Mr. CURBELO. Thank you. I yield back.
Chairman BUCHANAN. I now recognize the gentleman from North
Carolina, Mr. Holding.
Mr. HOLDING. Thank you, Mr. Chairman.
I am going to pick up where my colleague, Mr. Meehan, left
off. He listed some good testimony regarding the mandate not
panning out, producing the numbers. We have got a slide, if we
could put up there, of ACA exchange enrollment expectations
versus reality. There. And you have done a good job of talking
about some of the problems with the mandate. But it is clear
that the economic modeling that the Obama Administration was
using, they overestimated the strength of the mandate.
So perhaps, Mr. Miller, you could pick up here. Why would
the models overestimate the mandate strengths so pretty
dramatically there?
Mr. MILLER. I would say the first reason is they relied
upon evidence from Massachusetts and Massachusetts' experts,
which was unique to Massachusetts as opposed to the rest of the
country. And that was built into a lot of the over assumptions
of the high yield from the mandate. They also assumed they
would have larger effects further up the scale. And the reality
is if you subsidize people heavily, as turned out to be the
case for basically those below 200 percent of Federal poverty
level, you will get a lot of people, even though they are not
crazy about the coverage, they will take it because it doesn't
cost them much of anything when you add in the cost-sharing
subsidies. You've got a lot of complaints about high
deductibles. That has differential effects because of the way
in which those cost-sharing subsidies in the exchanges tend to
mute those out.
So when you were trying to get more people to come into
this market who are either younger or had a little bit more
money or were healthier, it turned out it was a bad deal for
them. There's plenty of work done by some economists at the
University of Pennsylvania, Wharton School, which talked about
why you just didn't pay for people to take this coverage
compared to either paying a penalty or dodging it in one form
or another.
So all of this idea that new revenue was going to come in
to pay for what we wanted didn't work out that way. And some of
that is reflected in the reduced enrollment that was assumed
but never materialized because you run out of subsidies to pay
for people. And when it turns out that people have to pay for
something they don't want, they don't buy it.

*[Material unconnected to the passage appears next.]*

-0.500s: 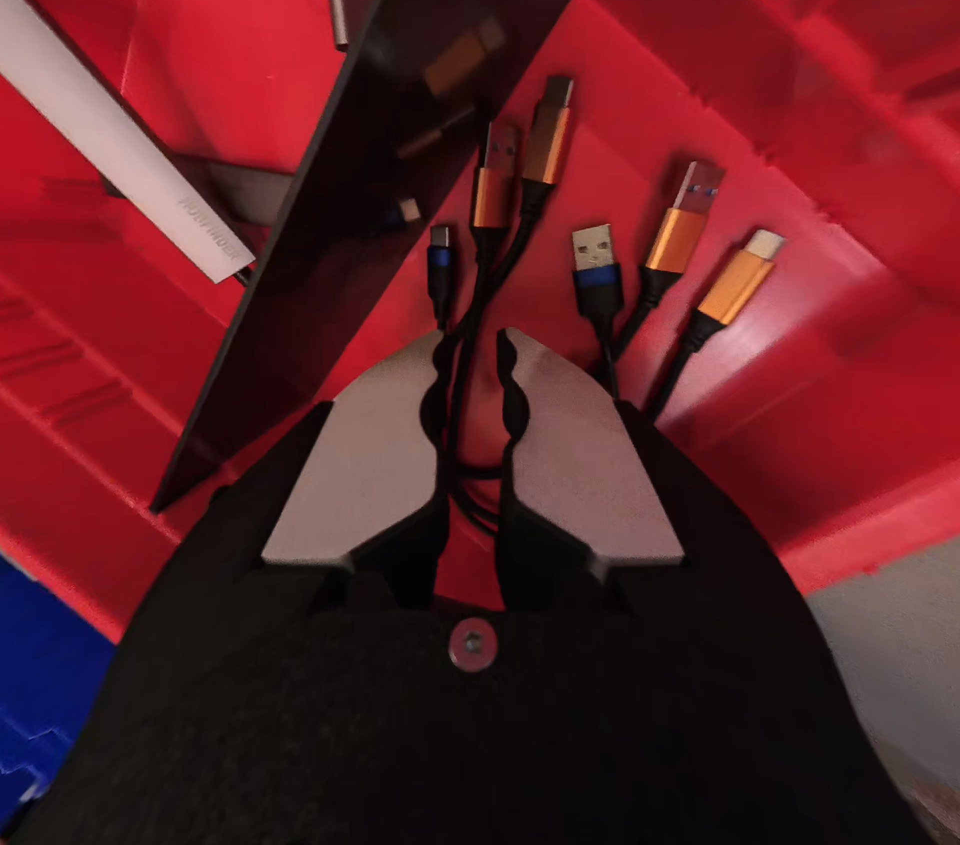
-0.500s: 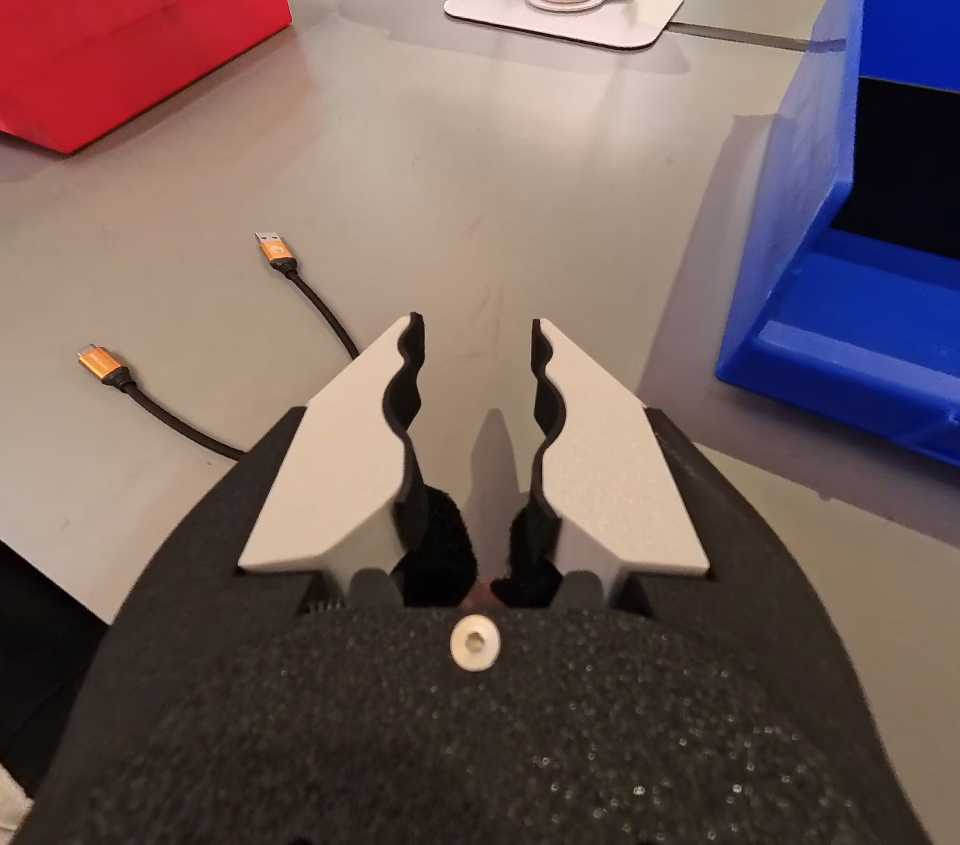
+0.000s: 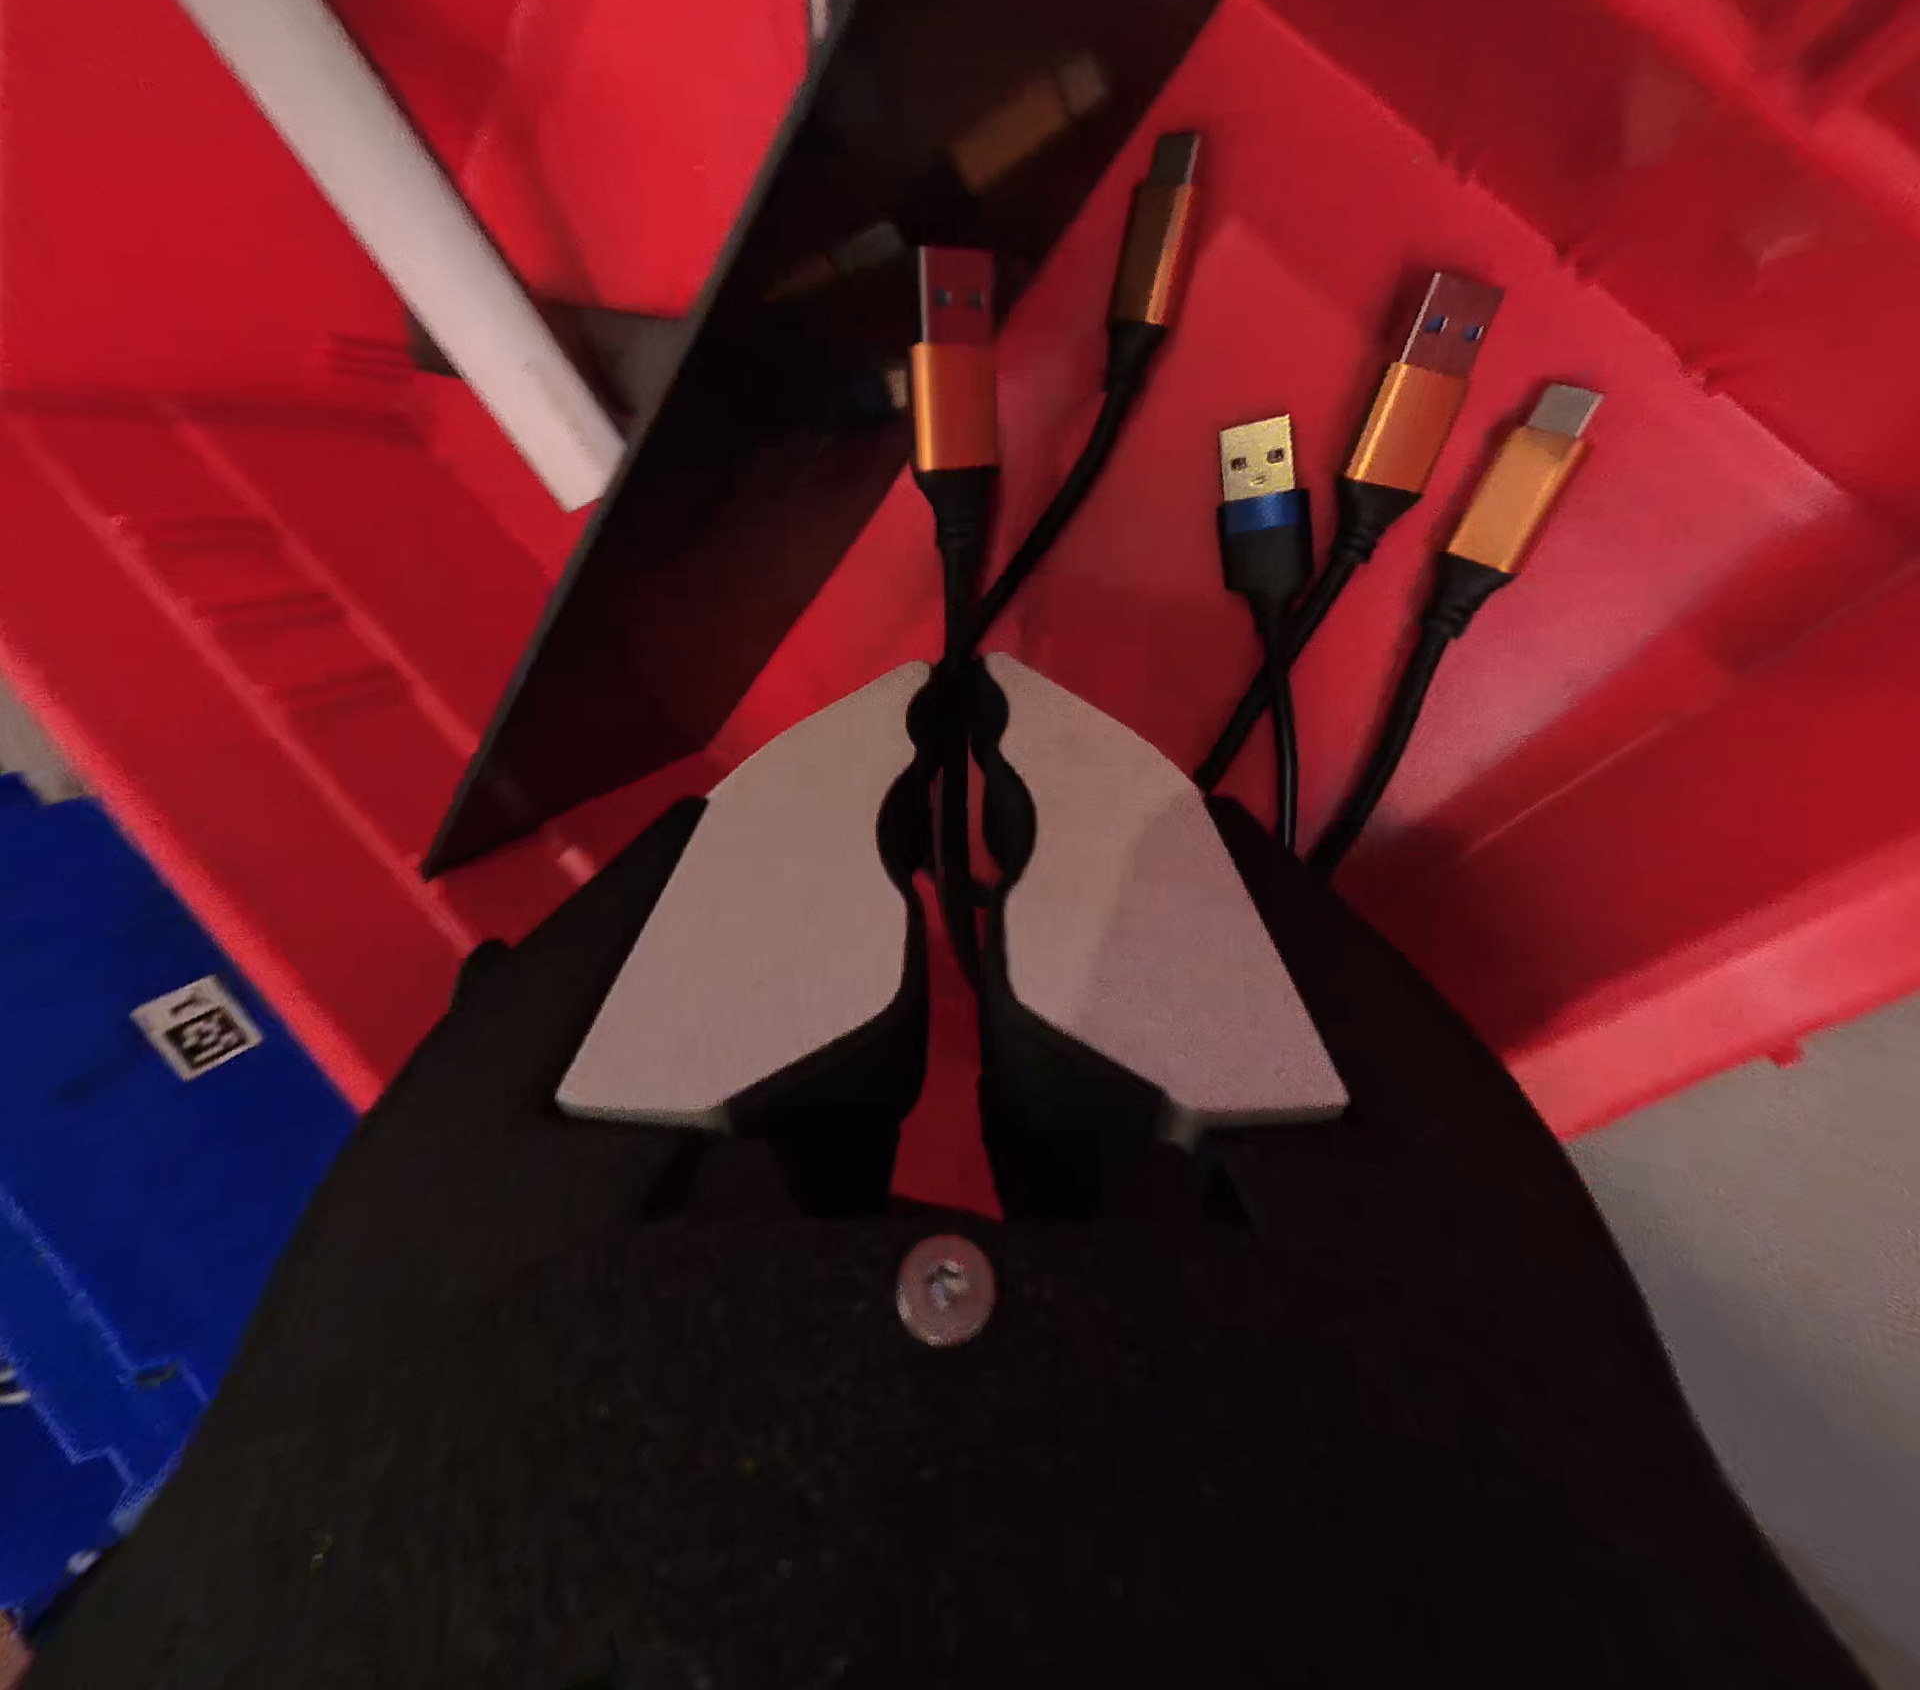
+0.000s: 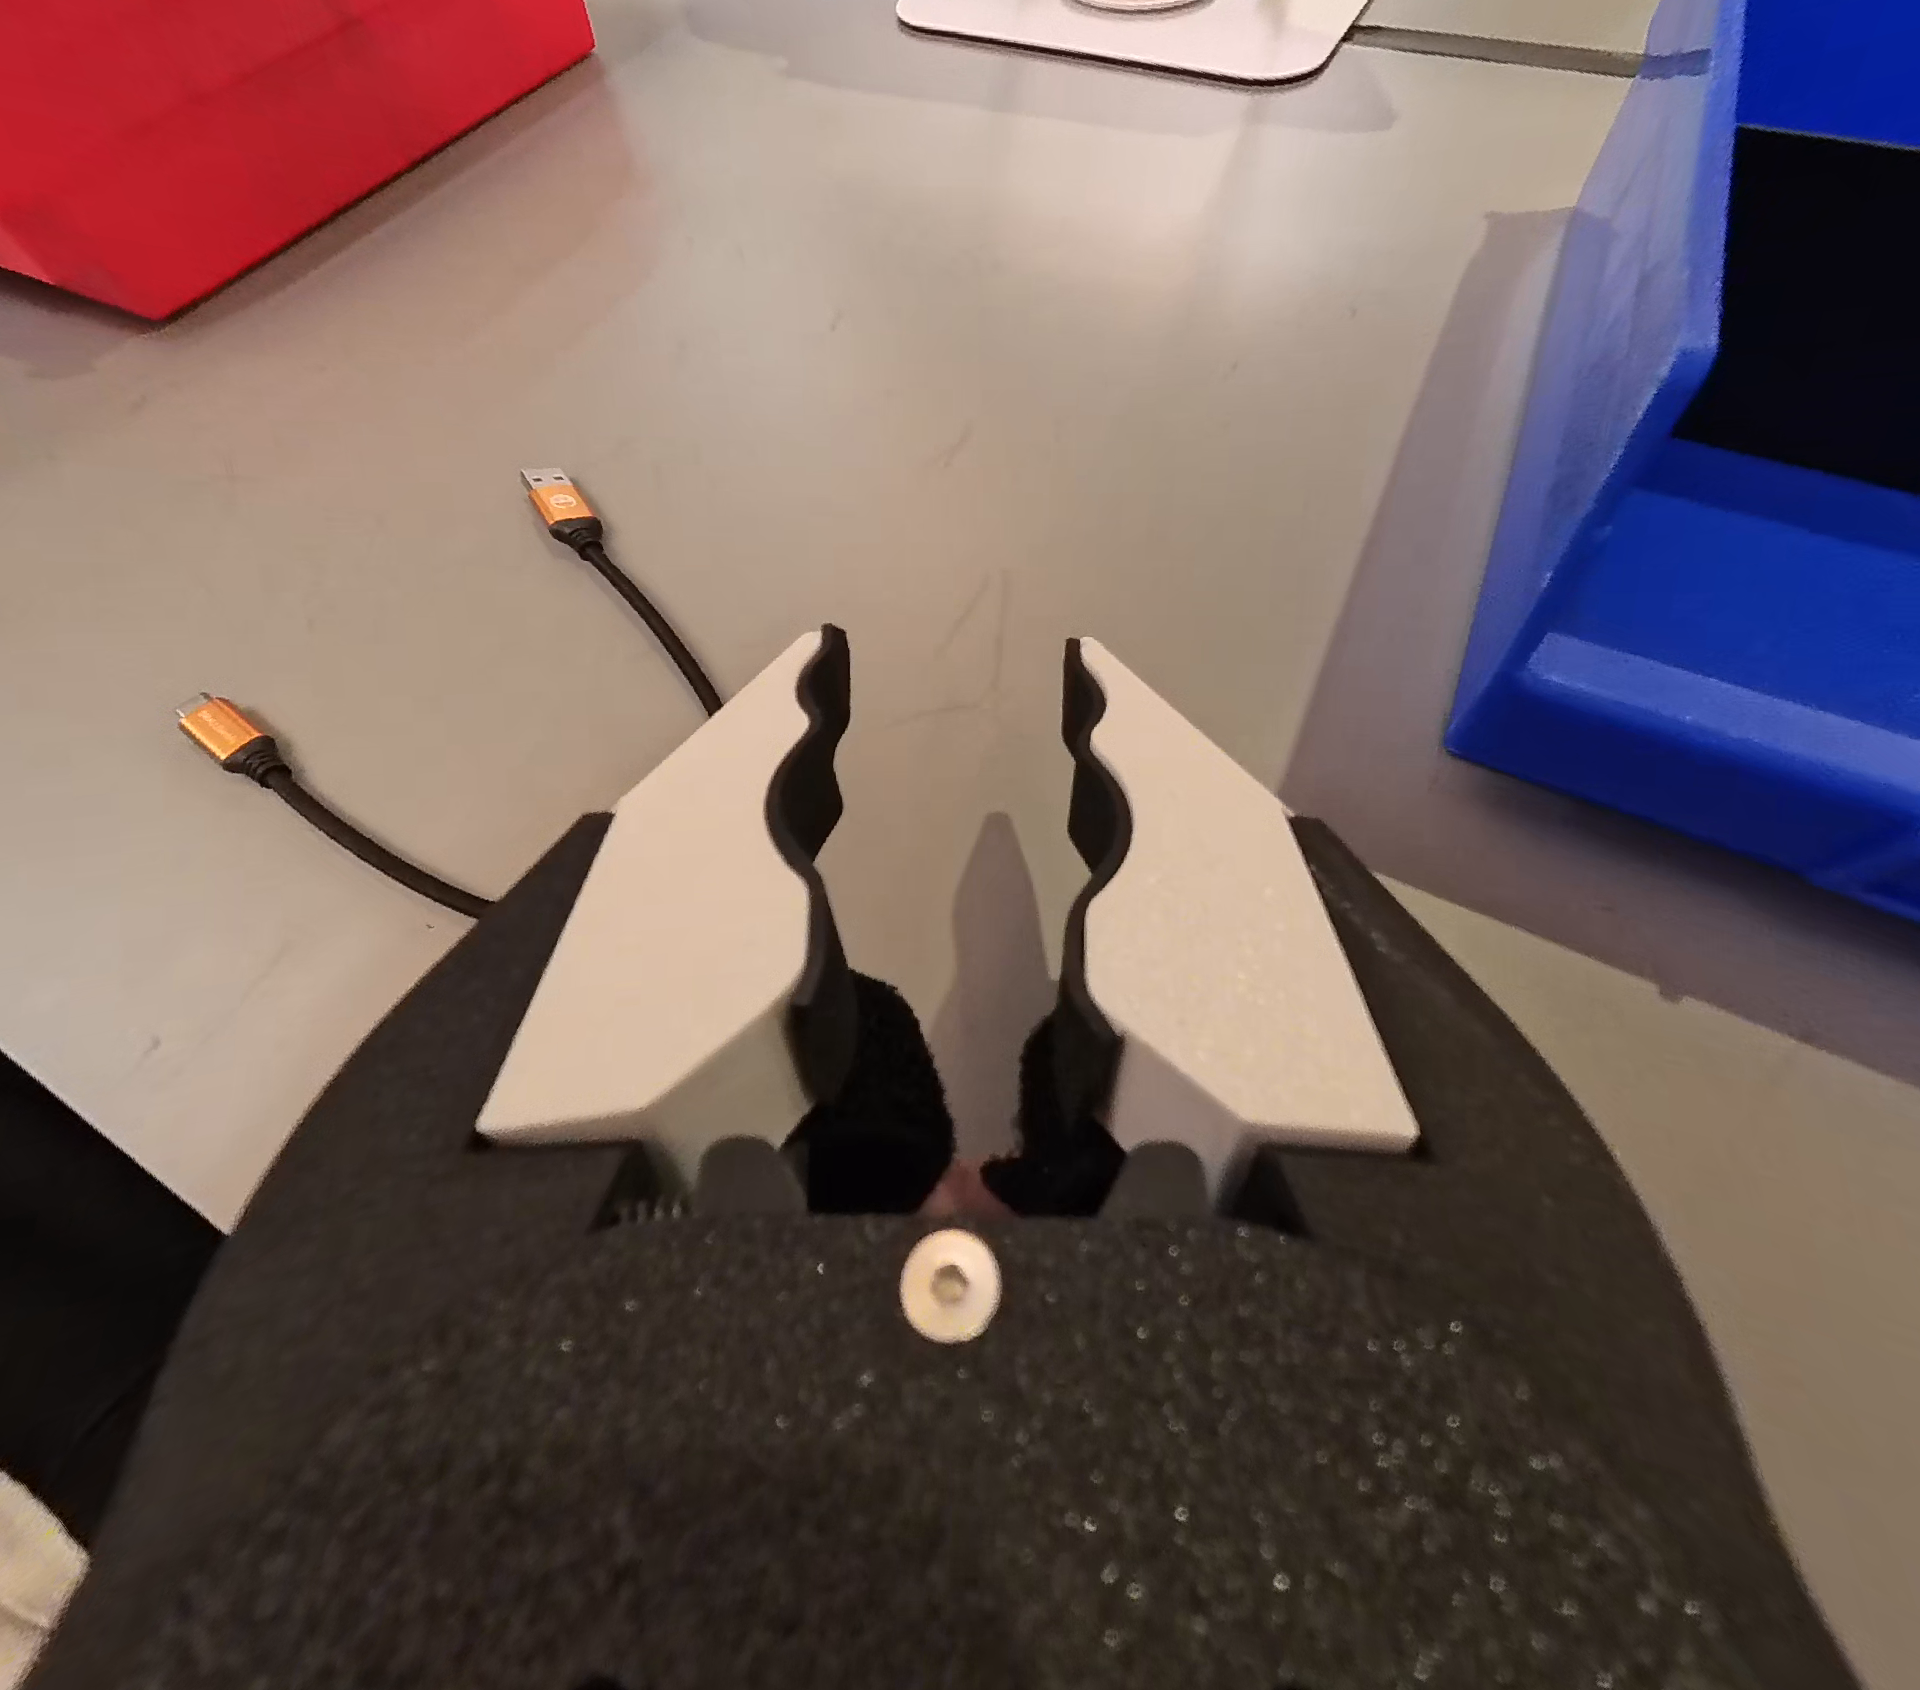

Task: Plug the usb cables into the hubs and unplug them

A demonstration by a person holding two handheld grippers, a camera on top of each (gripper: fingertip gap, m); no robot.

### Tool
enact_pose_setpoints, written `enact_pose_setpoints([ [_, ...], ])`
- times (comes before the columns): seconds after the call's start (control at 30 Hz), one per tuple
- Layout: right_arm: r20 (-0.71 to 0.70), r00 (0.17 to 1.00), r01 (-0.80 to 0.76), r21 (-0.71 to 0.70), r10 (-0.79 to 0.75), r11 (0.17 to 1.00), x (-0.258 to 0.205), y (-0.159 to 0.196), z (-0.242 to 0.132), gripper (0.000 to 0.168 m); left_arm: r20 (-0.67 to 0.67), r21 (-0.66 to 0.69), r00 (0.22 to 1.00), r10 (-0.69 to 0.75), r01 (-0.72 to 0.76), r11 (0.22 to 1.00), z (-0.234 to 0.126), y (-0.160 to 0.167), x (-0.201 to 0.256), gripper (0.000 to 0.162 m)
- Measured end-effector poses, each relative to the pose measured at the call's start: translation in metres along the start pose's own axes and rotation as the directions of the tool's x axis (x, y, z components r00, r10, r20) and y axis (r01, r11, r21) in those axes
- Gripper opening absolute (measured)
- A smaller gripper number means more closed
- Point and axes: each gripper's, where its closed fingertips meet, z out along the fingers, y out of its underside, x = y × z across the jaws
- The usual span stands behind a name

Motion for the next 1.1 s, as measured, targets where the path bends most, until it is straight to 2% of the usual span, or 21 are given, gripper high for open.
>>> enact_pose_setpoints([
  [0.13,-0.001,1.000,0.000,0.009,0.000,1.000,0.000,-0.001,-0.001,0.039,0.096,0.087,0.993,-0.063,0.054,0.995,-0.047,-0.006,-0.019,0.003],
  [0.23,-0.001,1.000,0.000,0.010,0.000,1.000,0.000,-0.001,-0.001,0.039,0.172,0.215,0.977,-0.129,0.090,0.972,-0.108,-0.019,-0.034,0.004],
  [0.37,0.000,1.000,0.003,0.007,-0.003,1.000,0.000,-0.001,-0.001,0.039,0.158,0.431,0.971,-0.178,0.094,0.897,-0.203,-0.053,-0.021,0.003],
  [0.47,0.003,1.000,0.010,0.008,-0.010,1.000,-0.001,-0.001,-0.001,0.039,0.158,0.536,0.971,-0.182,0.070,0.841,-0.256,-0.078,0.000,0.003],
  [0.57,0.006,1.000,0.010,0.007,-0.010,1.000,-0.002,0.000,-0.001,0.040,0.119,0.585,0.978,-0.172,0.071,0.808,-0.273,-0.103,0.032,0.003],
  [0.63,0.007,1.000,0.010,0.007,-0.010,1.000,-0.002,0.000,-0.001,0.040,0.161,0.599,0.974,-0.158,0.031,0.801,-0.283,-0.113,0.045,0.003],
  [0.67,0.007,1.000,0.009,0.009,-0.009,1.000,-0.002,-0.001,-0.001,0.040,0.129,0.624,0.978,-0.164,0.049,0.780,-0.287,-0.121,0.054,0.003],
  [0.77,0.009,1.000,0.008,0.007,-0.008,1.000,-0.002,0.000,-0.002,0.040,-0.109,0.664,0.986,-0.126,0.166,0.729,-0.272,-0.149,0.110,0.003],
  [0.9,0.012,1.000,0.013,0.000,-0.013,1.000,-0.003,0.001,-0.001,0.040,-0.328,0.558,0.933,-0.144,0.315,0.768,-0.197,-0.167,0.177,0.003],
  [1.0,0.011,1.000,0.014,0.006,-0.014,1.000,-0.003,0.000,-0.002,0.039,-0.428,0.442,0.875,-0.224,0.419,0.793,-0.139,-0.166,0.210,0.004],
  [1.1,0.013,1.000,0.008,0.008,-0.008,1.000,-0.003,0.000,-0.002,0.040,-0.488,0.344,0.822,-0.294,0.490,0.801,-0.095,-0.160,0.236,0.004],
])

Mr. HOLDING. Right. Well, you know, speaking of subsidies,
I find it kind of remarkable that according to some estimates
that we have seen, that only about 40 percent of the subsidy
eligible population signed up on the exchange. Now, this is
concerning. I mean, do you find it concerning and why do you
think it is?
Mr. MILLER. Well, that reflects the fact that as you move
further up the ladder beyond what I just cited, which is about
60 to 65 percent, those subsidies aren't particularly generous.
They are there, but they begin to phase out. This is a highly
skewed, very progressive, if you want to use that term,
approach to subsidizing very low-income individuals, even more
so in the Medicaid-eligible population.
So mission accomplished in terms of getting that target
population, but it didn't fit into the larger economic model
which assumed that somewhere there was something else to pay
for this. They tried a lot of other gimmicks in order to do
this, but it didn't actually materialize in the way in which it
was originally designed. And part of that is because it was a
built-in ceiling on how much the individual mandate could ever
produce, despite all the theories to the contrary, and also how
much money that was actually there to subsidize people. And we
found out that we are going to have come up with some other
solutions.
Mr. HOLDING. Well, you know, you have got the benefit now
of some history; you know, you have got a graph, we have got
some real numbers in. And, you know, you mentioned at the top
of the hearing in your prepared remarks, you know, the CBO is
doubling down on these flawed estimates. I mean, what would the
rationale be behind that?
Mr. MILLER. Well, people when they do models have
assumptions and they tend to not want to let go of them. There
are some things external to what originally started out that
are moved around. Certainly, the Supreme Court decision changed
some of the projections in terms of Medicaid enrollment. But
the ingrained view that somehow the individual mandate was
going to draw in all these people and they were going to comply
and was going to be enforced didn't work out that way.
Potentially by some, you know, standard you could have
about--you know, at one time they had a 30-million target
population, and it turned out that only 3 million of those
people were actually--you know, were paying into the individual
mandate as opposed to staying uninsured. It is the difference
between theory and practice. We have learned a lot about
theories. We need to go back to reexamining what will work in
practice.
Mr. HOLDING. Thank you very much.
Mr. Chairman, I yield back.
Chairman BUCHANAN. We have been joined at this hearing by
our fellow Ways and Means Committee Member, Mr. Kelly. As is
our custom, he will be permitted to ask witnesses questions.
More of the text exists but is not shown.